■ PROBLEM: Match on the string "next" in the entries below and return every matching line.

+ + + + +

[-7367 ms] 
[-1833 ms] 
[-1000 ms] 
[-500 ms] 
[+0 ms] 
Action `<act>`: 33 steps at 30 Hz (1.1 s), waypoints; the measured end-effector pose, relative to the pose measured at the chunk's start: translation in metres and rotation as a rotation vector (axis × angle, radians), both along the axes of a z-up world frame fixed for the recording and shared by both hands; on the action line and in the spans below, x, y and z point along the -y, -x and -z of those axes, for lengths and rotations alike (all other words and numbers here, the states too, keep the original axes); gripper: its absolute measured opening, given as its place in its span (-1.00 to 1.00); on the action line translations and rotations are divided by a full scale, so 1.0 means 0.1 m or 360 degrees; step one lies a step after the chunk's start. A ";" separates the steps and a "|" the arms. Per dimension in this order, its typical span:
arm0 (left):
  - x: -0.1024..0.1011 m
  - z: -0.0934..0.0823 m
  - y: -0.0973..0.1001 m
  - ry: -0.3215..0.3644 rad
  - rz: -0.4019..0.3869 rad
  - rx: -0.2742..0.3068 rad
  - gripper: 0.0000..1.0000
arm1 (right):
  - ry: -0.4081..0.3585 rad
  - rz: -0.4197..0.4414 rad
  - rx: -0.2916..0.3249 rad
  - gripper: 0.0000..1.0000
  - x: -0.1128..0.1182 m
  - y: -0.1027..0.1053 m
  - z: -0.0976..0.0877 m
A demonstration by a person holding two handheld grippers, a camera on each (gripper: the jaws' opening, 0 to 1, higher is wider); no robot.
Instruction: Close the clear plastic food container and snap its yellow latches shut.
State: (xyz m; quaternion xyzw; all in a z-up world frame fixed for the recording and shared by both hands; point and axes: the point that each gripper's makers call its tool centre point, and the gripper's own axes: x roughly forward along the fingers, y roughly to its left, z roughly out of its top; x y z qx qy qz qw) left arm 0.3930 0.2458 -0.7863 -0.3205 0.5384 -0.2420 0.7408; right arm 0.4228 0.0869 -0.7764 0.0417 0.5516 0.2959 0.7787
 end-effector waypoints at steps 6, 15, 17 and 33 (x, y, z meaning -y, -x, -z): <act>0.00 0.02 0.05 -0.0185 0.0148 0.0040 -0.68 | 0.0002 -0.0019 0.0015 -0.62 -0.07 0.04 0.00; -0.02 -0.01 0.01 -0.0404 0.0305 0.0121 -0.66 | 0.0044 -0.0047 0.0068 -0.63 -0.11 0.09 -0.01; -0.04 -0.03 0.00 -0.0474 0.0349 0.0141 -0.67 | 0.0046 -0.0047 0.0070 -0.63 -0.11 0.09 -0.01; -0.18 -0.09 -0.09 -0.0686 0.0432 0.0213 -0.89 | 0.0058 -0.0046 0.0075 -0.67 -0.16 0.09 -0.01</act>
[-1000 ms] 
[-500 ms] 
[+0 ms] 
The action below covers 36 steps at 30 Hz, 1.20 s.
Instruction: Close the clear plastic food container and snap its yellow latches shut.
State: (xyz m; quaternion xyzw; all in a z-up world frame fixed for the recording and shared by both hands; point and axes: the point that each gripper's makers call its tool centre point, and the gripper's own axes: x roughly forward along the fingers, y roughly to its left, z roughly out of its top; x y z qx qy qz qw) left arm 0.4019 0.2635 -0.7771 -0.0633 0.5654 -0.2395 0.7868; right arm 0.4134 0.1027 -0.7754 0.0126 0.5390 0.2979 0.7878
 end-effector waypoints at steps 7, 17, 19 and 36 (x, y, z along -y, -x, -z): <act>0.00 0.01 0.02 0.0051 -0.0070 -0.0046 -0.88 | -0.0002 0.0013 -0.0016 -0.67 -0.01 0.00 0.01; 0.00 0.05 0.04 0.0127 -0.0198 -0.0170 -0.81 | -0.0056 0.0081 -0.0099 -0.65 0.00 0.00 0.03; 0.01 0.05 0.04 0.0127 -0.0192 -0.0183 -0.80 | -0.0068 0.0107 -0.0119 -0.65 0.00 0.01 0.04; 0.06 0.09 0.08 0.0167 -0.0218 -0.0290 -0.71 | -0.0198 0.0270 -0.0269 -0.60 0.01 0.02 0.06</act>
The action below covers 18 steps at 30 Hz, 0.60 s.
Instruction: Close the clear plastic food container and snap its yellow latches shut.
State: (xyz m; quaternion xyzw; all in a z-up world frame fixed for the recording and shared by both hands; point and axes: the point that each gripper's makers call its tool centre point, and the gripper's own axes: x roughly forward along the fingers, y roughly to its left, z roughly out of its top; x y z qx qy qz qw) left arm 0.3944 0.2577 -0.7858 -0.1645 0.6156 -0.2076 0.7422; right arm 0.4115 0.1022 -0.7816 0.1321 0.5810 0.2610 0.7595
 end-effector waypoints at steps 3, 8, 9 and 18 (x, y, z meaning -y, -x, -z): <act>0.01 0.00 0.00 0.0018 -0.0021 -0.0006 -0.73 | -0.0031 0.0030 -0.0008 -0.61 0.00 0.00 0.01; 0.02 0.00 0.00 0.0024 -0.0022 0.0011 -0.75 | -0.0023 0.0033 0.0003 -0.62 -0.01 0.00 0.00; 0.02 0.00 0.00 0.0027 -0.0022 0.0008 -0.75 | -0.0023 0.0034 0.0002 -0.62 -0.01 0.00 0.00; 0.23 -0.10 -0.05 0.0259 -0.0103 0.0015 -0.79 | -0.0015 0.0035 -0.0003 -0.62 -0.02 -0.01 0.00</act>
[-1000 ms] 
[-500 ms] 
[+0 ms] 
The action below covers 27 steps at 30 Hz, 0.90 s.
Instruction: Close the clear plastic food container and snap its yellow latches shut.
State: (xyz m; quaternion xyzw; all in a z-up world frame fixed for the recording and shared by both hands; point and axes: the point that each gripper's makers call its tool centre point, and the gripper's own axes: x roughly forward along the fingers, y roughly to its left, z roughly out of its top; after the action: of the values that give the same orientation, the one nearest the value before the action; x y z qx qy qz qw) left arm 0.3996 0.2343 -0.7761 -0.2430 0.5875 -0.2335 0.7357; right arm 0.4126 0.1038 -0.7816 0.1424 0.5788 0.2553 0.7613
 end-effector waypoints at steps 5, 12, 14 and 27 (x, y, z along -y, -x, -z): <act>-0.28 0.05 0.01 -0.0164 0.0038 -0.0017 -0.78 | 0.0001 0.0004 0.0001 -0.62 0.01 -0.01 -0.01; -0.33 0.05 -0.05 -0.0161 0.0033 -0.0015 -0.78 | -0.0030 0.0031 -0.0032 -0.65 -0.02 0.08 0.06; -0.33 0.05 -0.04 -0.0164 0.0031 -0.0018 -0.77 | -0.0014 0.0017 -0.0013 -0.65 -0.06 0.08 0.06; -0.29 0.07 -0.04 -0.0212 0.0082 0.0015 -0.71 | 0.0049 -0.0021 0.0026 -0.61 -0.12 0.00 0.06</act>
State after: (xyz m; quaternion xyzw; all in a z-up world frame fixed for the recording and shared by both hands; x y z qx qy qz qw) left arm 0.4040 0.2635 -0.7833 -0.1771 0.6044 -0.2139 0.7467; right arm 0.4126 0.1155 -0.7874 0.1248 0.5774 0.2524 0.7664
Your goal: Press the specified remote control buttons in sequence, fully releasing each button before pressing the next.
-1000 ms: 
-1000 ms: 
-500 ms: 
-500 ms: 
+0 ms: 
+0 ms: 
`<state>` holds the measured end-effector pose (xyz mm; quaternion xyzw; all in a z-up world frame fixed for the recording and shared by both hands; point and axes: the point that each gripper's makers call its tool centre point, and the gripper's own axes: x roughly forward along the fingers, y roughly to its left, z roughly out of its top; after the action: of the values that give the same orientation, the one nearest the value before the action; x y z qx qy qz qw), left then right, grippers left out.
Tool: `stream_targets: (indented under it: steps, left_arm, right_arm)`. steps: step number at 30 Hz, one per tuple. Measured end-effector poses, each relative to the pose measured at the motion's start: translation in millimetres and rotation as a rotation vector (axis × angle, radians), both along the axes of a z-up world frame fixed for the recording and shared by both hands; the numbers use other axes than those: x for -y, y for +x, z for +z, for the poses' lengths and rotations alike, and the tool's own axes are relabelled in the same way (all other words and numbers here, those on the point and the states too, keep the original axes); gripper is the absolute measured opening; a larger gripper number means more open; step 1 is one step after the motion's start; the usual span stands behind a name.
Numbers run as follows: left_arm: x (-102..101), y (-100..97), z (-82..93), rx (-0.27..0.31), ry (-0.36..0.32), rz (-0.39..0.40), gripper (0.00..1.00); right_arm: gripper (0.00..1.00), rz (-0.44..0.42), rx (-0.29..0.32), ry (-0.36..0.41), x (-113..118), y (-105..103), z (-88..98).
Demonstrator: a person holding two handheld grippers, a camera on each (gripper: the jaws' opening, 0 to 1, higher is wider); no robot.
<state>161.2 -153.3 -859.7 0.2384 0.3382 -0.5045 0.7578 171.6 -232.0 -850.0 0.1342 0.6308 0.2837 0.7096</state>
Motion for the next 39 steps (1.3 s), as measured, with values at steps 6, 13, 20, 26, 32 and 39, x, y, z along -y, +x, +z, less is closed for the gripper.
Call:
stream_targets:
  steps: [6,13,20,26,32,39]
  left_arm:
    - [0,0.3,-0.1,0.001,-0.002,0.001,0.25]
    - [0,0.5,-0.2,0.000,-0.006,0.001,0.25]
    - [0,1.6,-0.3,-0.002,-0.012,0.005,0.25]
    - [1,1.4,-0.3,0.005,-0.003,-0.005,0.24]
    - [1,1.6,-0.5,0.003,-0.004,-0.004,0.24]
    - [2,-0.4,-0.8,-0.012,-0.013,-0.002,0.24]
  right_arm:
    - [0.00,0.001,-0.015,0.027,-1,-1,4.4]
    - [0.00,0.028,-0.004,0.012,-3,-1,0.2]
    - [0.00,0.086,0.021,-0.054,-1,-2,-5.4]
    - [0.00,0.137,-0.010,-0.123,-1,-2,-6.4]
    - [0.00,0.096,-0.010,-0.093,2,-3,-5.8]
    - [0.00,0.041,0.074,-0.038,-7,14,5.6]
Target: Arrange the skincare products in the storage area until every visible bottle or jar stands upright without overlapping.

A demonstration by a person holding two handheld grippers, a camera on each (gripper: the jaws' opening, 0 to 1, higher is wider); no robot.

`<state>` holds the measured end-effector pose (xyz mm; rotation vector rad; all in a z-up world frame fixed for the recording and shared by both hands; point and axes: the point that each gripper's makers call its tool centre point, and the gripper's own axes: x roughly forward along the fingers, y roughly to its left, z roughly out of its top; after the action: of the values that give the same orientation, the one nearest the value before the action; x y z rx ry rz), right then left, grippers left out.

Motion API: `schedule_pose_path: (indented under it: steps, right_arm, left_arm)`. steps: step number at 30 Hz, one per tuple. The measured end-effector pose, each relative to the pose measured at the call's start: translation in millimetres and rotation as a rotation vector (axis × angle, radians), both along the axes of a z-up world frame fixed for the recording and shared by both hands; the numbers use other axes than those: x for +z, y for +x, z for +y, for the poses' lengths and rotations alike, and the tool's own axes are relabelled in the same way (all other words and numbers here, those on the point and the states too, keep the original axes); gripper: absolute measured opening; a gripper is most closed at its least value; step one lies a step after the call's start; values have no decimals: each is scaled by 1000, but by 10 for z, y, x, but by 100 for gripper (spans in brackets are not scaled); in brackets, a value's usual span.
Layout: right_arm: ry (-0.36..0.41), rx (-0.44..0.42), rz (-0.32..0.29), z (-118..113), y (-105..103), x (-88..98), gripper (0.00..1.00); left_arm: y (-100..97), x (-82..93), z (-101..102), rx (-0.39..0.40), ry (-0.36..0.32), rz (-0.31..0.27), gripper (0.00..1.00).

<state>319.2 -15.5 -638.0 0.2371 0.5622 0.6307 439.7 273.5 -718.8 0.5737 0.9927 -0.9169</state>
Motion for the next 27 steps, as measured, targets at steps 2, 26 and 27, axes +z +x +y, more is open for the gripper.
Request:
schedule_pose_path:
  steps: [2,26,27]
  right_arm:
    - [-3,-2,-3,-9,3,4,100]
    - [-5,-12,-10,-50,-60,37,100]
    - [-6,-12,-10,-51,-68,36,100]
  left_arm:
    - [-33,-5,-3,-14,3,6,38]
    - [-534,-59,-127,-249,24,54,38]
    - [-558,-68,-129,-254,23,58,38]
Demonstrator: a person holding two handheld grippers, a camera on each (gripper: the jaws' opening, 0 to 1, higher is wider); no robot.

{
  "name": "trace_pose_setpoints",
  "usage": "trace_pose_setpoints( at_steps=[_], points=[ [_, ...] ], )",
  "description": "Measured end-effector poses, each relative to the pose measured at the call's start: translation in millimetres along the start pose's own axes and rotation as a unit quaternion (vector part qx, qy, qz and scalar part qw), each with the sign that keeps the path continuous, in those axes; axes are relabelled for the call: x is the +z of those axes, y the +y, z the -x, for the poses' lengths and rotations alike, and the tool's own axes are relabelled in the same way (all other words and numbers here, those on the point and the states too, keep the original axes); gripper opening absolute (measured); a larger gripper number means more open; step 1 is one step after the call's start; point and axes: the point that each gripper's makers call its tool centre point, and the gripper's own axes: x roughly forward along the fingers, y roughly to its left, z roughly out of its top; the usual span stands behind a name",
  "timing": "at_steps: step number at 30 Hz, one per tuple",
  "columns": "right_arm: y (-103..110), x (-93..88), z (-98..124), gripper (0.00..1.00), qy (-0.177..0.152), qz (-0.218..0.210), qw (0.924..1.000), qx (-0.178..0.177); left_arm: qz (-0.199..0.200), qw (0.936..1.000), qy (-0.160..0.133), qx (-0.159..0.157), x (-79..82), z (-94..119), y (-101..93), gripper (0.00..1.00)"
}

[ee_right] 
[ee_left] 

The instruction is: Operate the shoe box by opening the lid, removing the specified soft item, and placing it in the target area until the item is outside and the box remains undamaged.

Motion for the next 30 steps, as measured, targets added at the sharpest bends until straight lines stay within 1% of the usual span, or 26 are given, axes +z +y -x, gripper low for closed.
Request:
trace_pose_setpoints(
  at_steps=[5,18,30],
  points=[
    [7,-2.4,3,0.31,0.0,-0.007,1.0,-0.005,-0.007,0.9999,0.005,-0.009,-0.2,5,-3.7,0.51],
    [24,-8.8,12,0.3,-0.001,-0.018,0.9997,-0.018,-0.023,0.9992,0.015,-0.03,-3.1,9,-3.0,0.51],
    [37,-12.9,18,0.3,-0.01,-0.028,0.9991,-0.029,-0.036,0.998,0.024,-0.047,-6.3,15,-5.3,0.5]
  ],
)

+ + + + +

■ YOUR SOLUTION:
Your goal: Press the specified remote control buttons in sequence, fully releasing each button before pressing the next.
Motion for the next 39 steps (1.3 s), as measured, with values at steps 6, 13, 20, 26, 32 and 39, x, y, z along -y, +x, +z, less is closed for the gripper.
Motion for the next 27 steps, as measured, targets at steps 2, 26 and 27, axes +z +x +y, more is open for the gripper.
Motion for the next 30 steps, as measured, targets added at the sharpest bends until straight lines stay within 1% of the usual span, or 26 are given, axes +z +y -x, gripper low for closed.

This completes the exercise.